All excellent points. Social embarrassment, and avoiding it, are powerful motivators for women. Women judge each other and their status referenced to their men. We would all do well to remember that.

I don't judge another woman by her partner, but by the relationship in general. Just as all people do. When you see an idiot with a loving, caring partner who is unappreciated you feel there "must be something" or you start to question the more "loving" partner's reasons for remaining.

Men do the same as well. A man will often tease another male friend for getting a partner but will openly congratulate him with enthusiasm the more beautiful that woman is.

Men and women have the same social issues and very few are gender specific.

Put it this way... if you had a very close male friend that was very "touchy-feely" including in public and even though neither of you are gay, would you feel so comfortable? What if you weren't exactly in the best circumstances?

It all comes down to an individuals comfort level in regards to their own personal perception of themselves. Its not that a women might think, "oh they are all going to think I'm a lesbian!!!" But that she might think, "am I okay with this if someone does think I'm a lesbian?"

Same with "they'll think I'm crazy too" because they are dating a cder, and its a matter of whether she feels she can handle that.

MJ
01-04-2009, 05:02 PM
Ahhhh............When you hold your wife's hand and make out with "him" in public when "he" is sporting a beard, walking and talking like a man and demanding you call "him" a man's name while you are presenting as a man. You will have earned the right to bitch in this manner. Until then.............you have no clue what you are talking about. You sound like sour grapes! :Angry3:

Kitty

Kitty is right what will people think. how many time have those of us who go out dressed think that very statement and lets be honest here ...

Jilmac
01-04-2009, 07:10 PM
Amy, I usually agree with most of your posts and I can see your point on this one, but my SO loves the guy she met and knows. Even though she is very supportive of my dressing and understands that it is an integral part of my being, she has no desire to see me, hug me, hold my hand, kiss me, or go out with me while I'm dressed. I am ok with that arrangement because I still have the freedom to dress whenever we are not together. I'm just glad that I don't have to hide my dressing from anybody anymore, and the plus is that even when I'm in drab, I still wear panties. She has seen me in my panties and carressed me in panties but that's all that either of us desires.

Karren H
01-04-2009, 07:25 PM
Well here's my take on this..... If they did not know before you were married... and it was sprung on them or they figured it out..... then they didn't sign up for this trip... and I personally wouldn't blame any woman including my wife if she divorced me or you in a heartbeat!!!!

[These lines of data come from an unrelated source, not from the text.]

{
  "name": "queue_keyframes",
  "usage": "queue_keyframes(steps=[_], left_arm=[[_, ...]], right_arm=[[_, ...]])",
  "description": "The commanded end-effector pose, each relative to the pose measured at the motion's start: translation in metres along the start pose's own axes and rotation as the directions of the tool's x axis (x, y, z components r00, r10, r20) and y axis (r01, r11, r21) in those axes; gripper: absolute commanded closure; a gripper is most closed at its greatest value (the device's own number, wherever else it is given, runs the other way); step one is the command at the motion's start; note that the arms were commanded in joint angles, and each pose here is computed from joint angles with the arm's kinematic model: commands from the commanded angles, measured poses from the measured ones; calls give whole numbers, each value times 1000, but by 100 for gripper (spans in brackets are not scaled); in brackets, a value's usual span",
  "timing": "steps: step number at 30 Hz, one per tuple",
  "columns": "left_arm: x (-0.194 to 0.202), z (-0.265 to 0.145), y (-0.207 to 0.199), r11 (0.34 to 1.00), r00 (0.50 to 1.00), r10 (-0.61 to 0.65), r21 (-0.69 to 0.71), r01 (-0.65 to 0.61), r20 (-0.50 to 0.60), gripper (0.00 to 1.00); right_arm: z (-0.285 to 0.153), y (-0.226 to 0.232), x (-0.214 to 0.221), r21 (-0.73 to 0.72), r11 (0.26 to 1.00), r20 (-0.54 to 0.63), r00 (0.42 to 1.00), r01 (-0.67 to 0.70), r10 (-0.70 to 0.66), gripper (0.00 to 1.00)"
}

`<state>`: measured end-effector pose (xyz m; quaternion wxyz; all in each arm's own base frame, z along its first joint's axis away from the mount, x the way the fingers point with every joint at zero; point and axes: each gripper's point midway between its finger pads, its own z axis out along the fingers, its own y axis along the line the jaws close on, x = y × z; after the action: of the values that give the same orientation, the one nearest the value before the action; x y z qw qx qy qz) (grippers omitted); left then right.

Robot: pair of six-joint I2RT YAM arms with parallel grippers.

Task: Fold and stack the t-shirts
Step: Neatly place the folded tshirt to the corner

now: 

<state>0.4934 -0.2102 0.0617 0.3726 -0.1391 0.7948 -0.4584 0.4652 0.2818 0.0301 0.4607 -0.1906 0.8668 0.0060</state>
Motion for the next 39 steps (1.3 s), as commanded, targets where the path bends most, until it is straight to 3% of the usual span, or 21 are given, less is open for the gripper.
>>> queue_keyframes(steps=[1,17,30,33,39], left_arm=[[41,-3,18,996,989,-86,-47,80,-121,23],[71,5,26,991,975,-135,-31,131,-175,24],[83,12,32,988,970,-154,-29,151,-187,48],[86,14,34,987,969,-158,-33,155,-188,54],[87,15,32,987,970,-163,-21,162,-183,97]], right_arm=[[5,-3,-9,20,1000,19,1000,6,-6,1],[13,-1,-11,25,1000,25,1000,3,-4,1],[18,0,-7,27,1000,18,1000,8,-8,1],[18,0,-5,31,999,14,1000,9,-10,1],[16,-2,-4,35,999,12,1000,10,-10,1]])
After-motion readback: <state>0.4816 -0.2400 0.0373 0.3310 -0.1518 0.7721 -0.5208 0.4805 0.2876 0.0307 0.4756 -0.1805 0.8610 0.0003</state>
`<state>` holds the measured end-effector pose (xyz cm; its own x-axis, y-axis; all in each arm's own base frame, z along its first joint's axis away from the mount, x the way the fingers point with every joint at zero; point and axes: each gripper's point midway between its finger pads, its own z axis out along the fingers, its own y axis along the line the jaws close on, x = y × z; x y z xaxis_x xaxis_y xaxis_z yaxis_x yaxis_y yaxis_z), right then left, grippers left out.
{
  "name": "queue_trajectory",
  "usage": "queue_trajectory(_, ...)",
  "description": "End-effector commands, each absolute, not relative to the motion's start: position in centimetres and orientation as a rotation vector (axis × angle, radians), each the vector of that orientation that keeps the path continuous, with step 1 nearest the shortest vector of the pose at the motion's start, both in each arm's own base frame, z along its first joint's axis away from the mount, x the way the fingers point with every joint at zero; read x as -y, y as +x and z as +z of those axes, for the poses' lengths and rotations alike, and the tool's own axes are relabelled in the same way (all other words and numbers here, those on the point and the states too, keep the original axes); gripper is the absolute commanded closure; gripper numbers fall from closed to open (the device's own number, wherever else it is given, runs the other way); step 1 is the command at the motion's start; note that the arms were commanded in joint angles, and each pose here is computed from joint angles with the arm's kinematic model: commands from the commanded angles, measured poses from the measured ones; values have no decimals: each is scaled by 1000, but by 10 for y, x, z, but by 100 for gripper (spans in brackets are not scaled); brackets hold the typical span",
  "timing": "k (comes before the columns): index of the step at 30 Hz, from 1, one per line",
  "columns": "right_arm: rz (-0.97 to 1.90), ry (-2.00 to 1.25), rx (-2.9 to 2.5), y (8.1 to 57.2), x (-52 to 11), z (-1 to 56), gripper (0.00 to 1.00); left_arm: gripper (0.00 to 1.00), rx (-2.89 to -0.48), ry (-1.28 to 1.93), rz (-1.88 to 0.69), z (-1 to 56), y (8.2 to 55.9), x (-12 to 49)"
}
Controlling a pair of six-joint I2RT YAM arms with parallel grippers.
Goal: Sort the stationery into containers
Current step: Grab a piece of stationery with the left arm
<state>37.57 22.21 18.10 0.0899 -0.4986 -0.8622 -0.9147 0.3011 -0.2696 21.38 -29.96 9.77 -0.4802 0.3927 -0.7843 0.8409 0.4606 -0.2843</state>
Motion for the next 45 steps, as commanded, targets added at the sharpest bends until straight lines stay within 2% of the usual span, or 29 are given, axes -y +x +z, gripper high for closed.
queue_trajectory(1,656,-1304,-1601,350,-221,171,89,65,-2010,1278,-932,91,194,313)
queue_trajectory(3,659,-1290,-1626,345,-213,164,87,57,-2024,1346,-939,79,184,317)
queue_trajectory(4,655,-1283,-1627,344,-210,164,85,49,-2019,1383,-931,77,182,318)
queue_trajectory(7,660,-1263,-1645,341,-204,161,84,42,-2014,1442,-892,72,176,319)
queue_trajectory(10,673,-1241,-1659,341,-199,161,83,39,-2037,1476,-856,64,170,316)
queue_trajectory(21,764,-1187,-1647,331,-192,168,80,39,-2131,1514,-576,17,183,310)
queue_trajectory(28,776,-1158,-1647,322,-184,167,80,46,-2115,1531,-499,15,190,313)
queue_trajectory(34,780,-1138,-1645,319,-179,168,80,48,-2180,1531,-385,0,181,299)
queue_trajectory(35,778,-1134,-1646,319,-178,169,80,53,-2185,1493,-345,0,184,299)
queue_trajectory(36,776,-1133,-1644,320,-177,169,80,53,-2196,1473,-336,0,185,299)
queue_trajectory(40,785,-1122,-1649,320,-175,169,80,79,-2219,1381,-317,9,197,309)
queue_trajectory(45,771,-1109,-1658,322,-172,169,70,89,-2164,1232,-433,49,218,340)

My wif is unaccepting but I am very thankful that mine didn't take that route...

curse within
01-05-2009, 12:31 AM
Well here's my take on this..... If they did not know before you were married... and it was sprung on them or they figured it out..... then they didn't sign up for this trip... and I personally wouldn't blame any woman including my wife if she divorced me or you in a heartbeat!!!!

My wif is unaccepting but I am very thankful that mine didn't take that route...
That is so close to the bone it hurts Karen..You are correct if she didn't sign up for it why expect it?....I feel comfort in saying my knew but forged a signature along the way..

Amy Hepker
01-05-2009, 07:56 PM
OK Here we go again. It boils down to the fact that I want my cookie that DD gave me and I want to eat it too. I will agree that what I have said is a little bit over the edge, but where I live around Tampa, it is not that far from being in the open all over. I have seen guys kissing together, I have seen girls kissing together, it does not bother me. It should not bother other people, I guess I am more open in this wourld than a lot of others.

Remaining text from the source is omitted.